WORK INSTRUCTION:
Only the lines from the start of the entries through the line with "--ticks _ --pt" are wanted; please output them exactly.
————————
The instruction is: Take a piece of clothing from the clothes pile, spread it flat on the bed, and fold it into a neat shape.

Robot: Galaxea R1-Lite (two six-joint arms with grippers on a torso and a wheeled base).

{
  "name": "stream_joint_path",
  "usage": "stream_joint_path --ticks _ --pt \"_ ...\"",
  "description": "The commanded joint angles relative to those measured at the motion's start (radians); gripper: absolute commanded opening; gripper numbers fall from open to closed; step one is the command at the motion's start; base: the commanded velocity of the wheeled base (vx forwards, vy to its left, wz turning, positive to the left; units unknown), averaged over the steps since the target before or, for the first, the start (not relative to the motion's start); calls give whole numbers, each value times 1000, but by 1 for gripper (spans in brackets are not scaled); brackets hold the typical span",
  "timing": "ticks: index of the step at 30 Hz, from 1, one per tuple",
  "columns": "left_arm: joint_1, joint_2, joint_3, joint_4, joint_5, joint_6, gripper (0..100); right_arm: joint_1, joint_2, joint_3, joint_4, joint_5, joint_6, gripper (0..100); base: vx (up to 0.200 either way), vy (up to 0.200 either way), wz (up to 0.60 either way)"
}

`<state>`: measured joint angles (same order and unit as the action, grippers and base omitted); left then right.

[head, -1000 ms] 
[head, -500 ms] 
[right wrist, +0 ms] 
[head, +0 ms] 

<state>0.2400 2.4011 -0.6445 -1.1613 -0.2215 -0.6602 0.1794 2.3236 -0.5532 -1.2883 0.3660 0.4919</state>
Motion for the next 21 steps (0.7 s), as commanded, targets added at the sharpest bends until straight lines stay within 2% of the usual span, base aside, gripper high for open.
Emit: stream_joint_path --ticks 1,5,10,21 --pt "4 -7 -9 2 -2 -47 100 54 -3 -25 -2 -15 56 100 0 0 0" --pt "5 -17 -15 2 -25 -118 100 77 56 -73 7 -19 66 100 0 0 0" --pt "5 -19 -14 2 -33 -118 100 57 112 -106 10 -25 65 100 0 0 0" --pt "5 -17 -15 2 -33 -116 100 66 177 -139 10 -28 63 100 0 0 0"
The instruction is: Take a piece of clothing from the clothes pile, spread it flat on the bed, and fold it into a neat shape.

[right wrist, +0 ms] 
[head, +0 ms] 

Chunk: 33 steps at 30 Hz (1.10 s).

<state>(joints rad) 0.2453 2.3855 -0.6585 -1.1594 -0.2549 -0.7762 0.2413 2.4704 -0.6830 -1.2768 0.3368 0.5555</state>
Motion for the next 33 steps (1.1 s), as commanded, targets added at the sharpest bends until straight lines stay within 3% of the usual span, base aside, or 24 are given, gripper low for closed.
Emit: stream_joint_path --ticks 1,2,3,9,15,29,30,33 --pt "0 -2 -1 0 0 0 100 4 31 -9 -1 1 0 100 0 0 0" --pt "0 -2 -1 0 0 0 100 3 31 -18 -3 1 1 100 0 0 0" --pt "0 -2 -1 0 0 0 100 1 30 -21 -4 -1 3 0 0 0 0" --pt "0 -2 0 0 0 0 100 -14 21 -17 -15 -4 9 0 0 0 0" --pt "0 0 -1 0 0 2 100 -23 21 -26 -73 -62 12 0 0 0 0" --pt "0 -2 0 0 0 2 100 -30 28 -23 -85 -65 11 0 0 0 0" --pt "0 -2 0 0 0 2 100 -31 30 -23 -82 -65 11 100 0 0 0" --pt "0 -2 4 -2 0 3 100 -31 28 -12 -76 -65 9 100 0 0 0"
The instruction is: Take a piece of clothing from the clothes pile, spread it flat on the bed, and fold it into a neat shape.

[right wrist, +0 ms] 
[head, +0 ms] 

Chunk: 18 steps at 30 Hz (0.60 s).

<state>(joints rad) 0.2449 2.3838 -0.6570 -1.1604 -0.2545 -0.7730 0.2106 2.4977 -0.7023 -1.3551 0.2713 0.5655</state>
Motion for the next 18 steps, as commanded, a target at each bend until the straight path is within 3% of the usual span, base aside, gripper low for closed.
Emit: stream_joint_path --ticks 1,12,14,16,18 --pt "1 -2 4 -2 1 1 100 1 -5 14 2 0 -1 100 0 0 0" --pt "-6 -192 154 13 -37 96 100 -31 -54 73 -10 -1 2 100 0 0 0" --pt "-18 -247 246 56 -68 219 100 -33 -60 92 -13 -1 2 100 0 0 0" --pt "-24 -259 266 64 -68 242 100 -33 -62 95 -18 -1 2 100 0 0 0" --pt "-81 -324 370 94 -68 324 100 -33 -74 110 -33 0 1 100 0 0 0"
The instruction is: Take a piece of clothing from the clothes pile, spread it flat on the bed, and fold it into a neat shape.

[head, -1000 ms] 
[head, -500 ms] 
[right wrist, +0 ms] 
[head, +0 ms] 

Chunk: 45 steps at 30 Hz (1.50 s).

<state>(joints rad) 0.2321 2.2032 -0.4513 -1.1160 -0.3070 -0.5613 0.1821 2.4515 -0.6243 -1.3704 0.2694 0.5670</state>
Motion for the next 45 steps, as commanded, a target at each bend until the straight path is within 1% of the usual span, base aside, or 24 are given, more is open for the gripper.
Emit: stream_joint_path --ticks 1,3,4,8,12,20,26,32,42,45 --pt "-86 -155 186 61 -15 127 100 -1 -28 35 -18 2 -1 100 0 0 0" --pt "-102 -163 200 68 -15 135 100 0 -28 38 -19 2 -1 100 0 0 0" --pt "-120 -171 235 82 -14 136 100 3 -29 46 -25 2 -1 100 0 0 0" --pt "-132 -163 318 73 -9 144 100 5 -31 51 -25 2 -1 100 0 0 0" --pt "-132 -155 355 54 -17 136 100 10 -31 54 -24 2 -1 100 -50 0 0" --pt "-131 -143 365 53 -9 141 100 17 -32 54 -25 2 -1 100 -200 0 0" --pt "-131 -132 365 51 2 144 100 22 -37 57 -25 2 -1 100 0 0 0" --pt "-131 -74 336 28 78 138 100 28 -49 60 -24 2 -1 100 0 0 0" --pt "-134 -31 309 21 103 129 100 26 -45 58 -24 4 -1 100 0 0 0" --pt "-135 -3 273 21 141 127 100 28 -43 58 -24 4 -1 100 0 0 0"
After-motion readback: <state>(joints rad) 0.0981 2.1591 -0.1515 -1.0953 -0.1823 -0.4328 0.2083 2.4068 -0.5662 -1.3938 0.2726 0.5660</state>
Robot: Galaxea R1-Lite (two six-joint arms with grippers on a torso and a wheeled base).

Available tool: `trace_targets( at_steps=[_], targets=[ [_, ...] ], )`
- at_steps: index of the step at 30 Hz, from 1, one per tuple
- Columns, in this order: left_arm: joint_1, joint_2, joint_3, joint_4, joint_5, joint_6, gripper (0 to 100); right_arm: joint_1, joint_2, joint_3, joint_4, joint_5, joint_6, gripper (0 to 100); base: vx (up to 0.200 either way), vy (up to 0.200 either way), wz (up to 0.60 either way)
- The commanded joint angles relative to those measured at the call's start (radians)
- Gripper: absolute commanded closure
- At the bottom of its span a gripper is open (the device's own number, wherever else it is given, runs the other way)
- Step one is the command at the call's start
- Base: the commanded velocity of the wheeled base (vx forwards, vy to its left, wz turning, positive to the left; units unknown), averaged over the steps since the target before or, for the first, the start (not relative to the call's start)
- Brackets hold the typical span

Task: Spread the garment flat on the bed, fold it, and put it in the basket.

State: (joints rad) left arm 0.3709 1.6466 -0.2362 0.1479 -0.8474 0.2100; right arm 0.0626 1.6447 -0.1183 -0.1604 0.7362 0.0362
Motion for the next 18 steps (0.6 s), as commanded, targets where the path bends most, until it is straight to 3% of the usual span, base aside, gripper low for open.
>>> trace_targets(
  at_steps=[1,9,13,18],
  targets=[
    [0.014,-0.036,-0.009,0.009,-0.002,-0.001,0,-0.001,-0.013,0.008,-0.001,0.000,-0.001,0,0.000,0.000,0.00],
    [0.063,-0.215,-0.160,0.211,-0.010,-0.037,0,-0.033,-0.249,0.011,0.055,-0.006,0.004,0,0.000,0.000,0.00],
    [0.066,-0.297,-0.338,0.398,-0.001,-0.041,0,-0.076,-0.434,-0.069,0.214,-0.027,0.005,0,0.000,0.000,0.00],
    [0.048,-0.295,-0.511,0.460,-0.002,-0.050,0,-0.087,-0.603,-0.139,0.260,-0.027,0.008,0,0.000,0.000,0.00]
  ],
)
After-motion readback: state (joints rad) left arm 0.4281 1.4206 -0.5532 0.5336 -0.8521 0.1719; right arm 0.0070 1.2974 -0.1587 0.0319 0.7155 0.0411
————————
RESPONSE BOX:
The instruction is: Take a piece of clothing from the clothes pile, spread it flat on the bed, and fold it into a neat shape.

Robot: Galaxea R1-Lite (two six-joint arms with grippers on a torso and a wheeled base).

{
  "name": "stream_joint_path",
  "usage": "stream_joint_path --ticks _ --pt \"_ ...\"",

This exercise is complete.